[Start of Attachment]

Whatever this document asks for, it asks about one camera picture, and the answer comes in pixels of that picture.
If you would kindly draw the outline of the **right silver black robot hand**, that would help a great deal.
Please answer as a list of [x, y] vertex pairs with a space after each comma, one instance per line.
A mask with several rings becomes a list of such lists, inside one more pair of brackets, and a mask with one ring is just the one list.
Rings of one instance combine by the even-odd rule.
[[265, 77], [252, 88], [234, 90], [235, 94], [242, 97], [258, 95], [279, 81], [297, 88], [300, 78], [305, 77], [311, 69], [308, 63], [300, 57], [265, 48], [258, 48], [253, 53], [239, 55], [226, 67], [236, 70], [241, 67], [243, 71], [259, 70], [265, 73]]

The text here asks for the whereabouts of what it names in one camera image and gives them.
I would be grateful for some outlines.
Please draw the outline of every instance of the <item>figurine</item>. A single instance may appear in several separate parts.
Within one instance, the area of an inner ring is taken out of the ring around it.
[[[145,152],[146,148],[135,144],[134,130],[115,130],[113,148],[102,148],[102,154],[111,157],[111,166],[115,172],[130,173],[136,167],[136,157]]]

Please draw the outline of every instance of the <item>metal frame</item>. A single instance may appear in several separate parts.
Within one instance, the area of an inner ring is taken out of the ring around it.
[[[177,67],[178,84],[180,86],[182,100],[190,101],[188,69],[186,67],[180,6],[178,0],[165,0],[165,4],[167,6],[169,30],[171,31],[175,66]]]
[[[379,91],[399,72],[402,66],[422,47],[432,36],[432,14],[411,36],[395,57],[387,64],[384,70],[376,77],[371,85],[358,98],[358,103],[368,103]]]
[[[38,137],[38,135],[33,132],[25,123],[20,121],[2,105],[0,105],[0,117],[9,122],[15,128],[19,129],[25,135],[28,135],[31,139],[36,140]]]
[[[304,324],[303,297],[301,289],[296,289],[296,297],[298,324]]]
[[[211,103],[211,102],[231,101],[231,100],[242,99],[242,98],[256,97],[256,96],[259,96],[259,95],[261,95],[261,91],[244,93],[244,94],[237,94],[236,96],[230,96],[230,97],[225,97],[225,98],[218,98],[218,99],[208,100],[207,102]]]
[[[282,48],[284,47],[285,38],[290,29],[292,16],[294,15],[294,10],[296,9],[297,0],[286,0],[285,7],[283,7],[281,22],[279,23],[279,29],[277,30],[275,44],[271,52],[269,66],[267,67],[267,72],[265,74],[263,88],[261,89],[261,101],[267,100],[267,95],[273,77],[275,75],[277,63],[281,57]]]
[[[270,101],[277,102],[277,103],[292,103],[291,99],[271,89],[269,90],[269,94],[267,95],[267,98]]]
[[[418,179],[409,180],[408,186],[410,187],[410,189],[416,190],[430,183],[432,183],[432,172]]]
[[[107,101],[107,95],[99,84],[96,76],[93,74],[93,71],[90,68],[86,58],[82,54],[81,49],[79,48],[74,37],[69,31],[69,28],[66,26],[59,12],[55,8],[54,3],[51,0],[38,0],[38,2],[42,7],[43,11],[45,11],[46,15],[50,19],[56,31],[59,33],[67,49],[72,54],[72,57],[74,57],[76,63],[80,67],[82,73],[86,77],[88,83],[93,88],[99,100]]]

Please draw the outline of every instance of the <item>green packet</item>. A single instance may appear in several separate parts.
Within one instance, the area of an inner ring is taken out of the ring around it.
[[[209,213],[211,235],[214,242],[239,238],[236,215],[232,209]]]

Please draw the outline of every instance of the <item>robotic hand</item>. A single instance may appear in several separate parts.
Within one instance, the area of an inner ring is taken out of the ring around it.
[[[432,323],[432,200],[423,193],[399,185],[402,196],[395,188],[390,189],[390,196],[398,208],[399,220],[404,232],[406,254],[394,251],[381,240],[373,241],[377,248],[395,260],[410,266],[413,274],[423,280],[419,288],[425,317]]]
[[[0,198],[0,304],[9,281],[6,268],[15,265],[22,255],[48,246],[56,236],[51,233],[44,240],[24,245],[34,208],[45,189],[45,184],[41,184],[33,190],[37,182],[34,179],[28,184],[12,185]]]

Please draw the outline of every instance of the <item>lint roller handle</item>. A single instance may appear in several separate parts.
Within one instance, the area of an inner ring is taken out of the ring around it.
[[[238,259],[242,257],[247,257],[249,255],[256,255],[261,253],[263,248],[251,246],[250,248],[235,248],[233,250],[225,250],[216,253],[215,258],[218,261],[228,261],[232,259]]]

[End of Attachment]

** AIM OF THE EXERCISE **
Output the entries above exactly, please, with nothing dropped.

** REPLY TO THE EXERCISE **
Whatever this document asks for, it asks about one camera picture, and the answer comes in pixels of that picture.
If you would kindly draw the outline of the **right silver black robot hand**, that would help a great deal.
Please answer as a list of [x, y] vertex pairs with a space after each comma, one instance per line.
A mask with several rings becomes a list of such lists, inside one more pair of brackets, and a mask with one ring is just the one list.
Rings of one instance combine by the even-odd rule.
[[265, 77], [252, 88], [234, 90], [235, 94], [242, 97], [258, 95], [279, 81], [297, 88], [300, 78], [305, 77], [311, 69], [308, 63], [300, 57], [265, 48], [258, 48], [253, 53], [239, 55], [226, 67], [236, 70], [241, 67], [243, 71], [259, 70], [265, 73]]

The text here asks for the whereabouts of what it names in one camera image and gives them.
I would be grateful for some outlines.
Please draw the outline of every instance of the <item>figurine</item>. A single instance may appear in several separate parts.
Within one instance, the area of an inner ring is taken out of the ring around it.
[[[145,152],[146,148],[135,144],[134,130],[115,130],[113,148],[102,148],[102,154],[111,157],[111,166],[115,172],[130,173],[136,167],[136,157]]]

Please draw the outline of every instance of the <item>metal frame</item>. A single instance may appear in several separate parts.
Within one instance, the area of an inner ring is taken out of the ring around it.
[[[177,67],[178,84],[180,86],[182,100],[190,101],[188,69],[186,67],[180,6],[178,0],[165,0],[165,4],[167,6],[169,30],[171,31],[175,66]]]
[[[379,91],[399,72],[402,66],[422,47],[432,36],[432,14],[411,36],[395,57],[387,64],[384,70],[376,77],[371,85],[358,98],[358,103],[368,103]]]
[[[38,137],[38,135],[33,132],[25,123],[20,121],[2,105],[0,105],[0,117],[9,122],[15,128],[19,129],[25,135],[28,135],[31,139],[36,140]]]
[[[304,324],[303,297],[301,289],[296,289],[296,297],[298,324]]]
[[[211,103],[211,102],[231,101],[231,100],[242,99],[242,98],[256,97],[256,96],[259,96],[259,95],[261,95],[261,91],[244,93],[244,94],[237,94],[236,96],[230,96],[230,97],[225,97],[225,98],[218,98],[218,99],[208,100],[207,102]]]
[[[282,48],[284,47],[285,38],[290,29],[292,16],[294,15],[294,10],[296,9],[297,0],[286,0],[285,7],[283,7],[281,22],[279,23],[279,29],[277,30],[275,44],[271,52],[269,66],[267,67],[267,72],[265,74],[263,88],[261,89],[261,101],[267,100],[267,95],[273,77],[275,75],[277,63],[281,57]]]
[[[270,101],[277,102],[277,103],[292,103],[291,99],[271,89],[269,90],[269,94],[267,95],[267,98]]]
[[[418,179],[409,180],[408,186],[410,187],[410,189],[416,190],[430,183],[432,183],[432,172]]]
[[[107,101],[107,95],[99,84],[96,76],[93,74],[93,71],[90,68],[86,58],[82,54],[81,49],[79,48],[74,37],[69,31],[69,28],[66,26],[59,12],[55,8],[54,3],[51,0],[38,0],[38,2],[42,7],[43,11],[45,11],[46,15],[50,19],[56,31],[59,33],[67,49],[72,54],[72,57],[74,57],[76,63],[80,67],[82,73],[86,77],[88,83],[93,88],[99,100]]]

Please draw the outline of every instance of the <item>green packet</item>. A single instance may appear in several separate parts.
Within one instance, the area of an inner ring is taken out of the ring around it.
[[[209,213],[211,235],[214,242],[239,238],[236,215],[232,209]]]

Please draw the outline of every instance of the <item>robotic hand</item>. A single instance may appear in several separate parts.
Within one instance, the area of an inner ring is taken out of the ring around it.
[[[432,323],[432,200],[423,193],[399,185],[402,196],[395,188],[390,189],[390,196],[398,208],[399,220],[404,232],[406,254],[394,251],[381,240],[373,241],[377,248],[395,260],[410,266],[413,274],[423,280],[419,288],[425,317]]]
[[[0,198],[0,304],[9,281],[6,268],[15,265],[22,255],[48,246],[56,236],[51,233],[44,240],[24,245],[34,208],[45,189],[45,184],[41,184],[33,190],[37,182],[34,179],[28,184],[12,185]]]

Please draw the outline of every instance of the <item>lint roller handle</item>. A single instance may appear in several separate parts.
Within one instance, the area of an inner ring is taken out of the ring around it.
[[[238,259],[242,257],[247,257],[249,255],[256,255],[261,253],[263,248],[251,246],[250,248],[235,248],[233,250],[225,250],[216,253],[215,258],[218,261],[228,261],[232,259]]]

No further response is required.